The former world number one said she has spent the past six months at her home in Florida, sheltering from the threat of the coronavirus.
Williams has a history of pulmonary embolisms which have restricted her lung capacity, a factor which she said had prompted her to be a "little bit of a recluse" this year.
"I started social distancing in early March," she said.
"I don't have full lung capacity so I'm not sure what would happen to me.
"I am sure I would be okay but I don't want to find out.
"I have like 50 masks that I travel with, I don't ever want to be without one.
"With health concerns I am super careful with what I have been doing and everyone in the Serena bubble is really protected.

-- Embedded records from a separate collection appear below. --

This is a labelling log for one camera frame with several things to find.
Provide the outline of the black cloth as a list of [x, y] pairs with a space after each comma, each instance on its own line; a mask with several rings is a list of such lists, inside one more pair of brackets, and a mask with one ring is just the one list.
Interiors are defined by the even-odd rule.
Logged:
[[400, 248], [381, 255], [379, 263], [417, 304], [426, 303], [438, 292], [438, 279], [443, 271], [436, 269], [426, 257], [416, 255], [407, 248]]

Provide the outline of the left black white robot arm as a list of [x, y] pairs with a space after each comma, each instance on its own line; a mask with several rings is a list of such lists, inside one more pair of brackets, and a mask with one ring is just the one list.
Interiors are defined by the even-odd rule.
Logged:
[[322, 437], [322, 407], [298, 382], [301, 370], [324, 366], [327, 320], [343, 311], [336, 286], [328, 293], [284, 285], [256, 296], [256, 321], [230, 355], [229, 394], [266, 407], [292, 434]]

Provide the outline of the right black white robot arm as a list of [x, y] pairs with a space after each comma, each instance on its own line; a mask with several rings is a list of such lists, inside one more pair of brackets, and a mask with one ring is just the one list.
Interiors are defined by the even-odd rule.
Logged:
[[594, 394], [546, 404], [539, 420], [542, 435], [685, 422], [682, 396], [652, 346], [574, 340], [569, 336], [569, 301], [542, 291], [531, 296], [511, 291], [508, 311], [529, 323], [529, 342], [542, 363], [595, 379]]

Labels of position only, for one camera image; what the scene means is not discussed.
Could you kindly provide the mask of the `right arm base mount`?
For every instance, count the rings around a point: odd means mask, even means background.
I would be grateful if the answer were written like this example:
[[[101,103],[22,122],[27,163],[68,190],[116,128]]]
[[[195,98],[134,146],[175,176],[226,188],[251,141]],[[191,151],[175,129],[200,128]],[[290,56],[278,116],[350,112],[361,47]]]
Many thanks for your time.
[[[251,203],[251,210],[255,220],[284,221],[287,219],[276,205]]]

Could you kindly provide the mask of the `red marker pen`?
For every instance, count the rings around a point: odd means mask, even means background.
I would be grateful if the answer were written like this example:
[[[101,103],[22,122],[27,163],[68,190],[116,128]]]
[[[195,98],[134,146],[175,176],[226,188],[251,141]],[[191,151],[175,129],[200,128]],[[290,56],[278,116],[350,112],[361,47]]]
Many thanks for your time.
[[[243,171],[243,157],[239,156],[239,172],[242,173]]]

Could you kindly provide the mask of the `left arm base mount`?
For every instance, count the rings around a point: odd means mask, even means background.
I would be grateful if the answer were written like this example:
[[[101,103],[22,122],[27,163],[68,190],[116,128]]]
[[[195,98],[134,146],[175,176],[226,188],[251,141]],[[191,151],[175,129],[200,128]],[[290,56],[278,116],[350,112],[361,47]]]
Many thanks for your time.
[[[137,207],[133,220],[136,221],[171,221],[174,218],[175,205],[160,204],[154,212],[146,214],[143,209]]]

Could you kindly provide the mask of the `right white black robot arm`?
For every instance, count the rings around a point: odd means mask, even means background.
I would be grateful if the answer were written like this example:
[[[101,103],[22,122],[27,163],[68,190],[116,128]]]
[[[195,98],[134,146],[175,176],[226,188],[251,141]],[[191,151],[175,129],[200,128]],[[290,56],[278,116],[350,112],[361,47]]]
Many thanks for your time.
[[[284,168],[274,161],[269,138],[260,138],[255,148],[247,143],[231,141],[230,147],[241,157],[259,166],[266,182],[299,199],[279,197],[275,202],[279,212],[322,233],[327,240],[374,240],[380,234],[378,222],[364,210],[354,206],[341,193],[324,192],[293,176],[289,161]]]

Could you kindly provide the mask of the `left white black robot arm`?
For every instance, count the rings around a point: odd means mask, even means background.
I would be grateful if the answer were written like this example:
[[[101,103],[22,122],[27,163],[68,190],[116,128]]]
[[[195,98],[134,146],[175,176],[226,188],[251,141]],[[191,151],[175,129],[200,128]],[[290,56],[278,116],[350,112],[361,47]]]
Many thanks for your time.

"It is cool to play tennis, but this is my life and my health, so I have been a little bit neurotic but that is how I have to be right now."
Williams revealed that she had been practicing on her own court, built with the same hardcout surface used at the US Open. She has also stayed fit with construction of a home gym.
"I had to make a gym and my husband made a court for me. The gym is not quite done. The tennis court is fun, I go there and it is my own sanctuary. It's like, 'Why haven't I done this 20 years ago?'," she said.
Williams, who is also scheduled to play the Western and Southern Open tune-up event in New York before the US Open, admitted that only tournament play would allow her to properly gauge her fitness.
"Everyone has an opportunity to be more fit now, because we spent so much time at home to work on ourselves," Williams said.
"Fitness wise, there is going to be a tonne of fitness, but match fitness is different to fit-fitness."
Williams, who turns 39 in September, meanwhile said she was unable to say whether she would be at the rescheduled Tokyo Olympics in 2021.
"That is just looking too far ahead, I don't know if Tokyo plans to be in Tokyo, we will have to wait and see," she said.
"I don't know what to expect. One thing I have learned is don't plan, I am living for the day and for the moment, in a good way but I am not making plans too far out."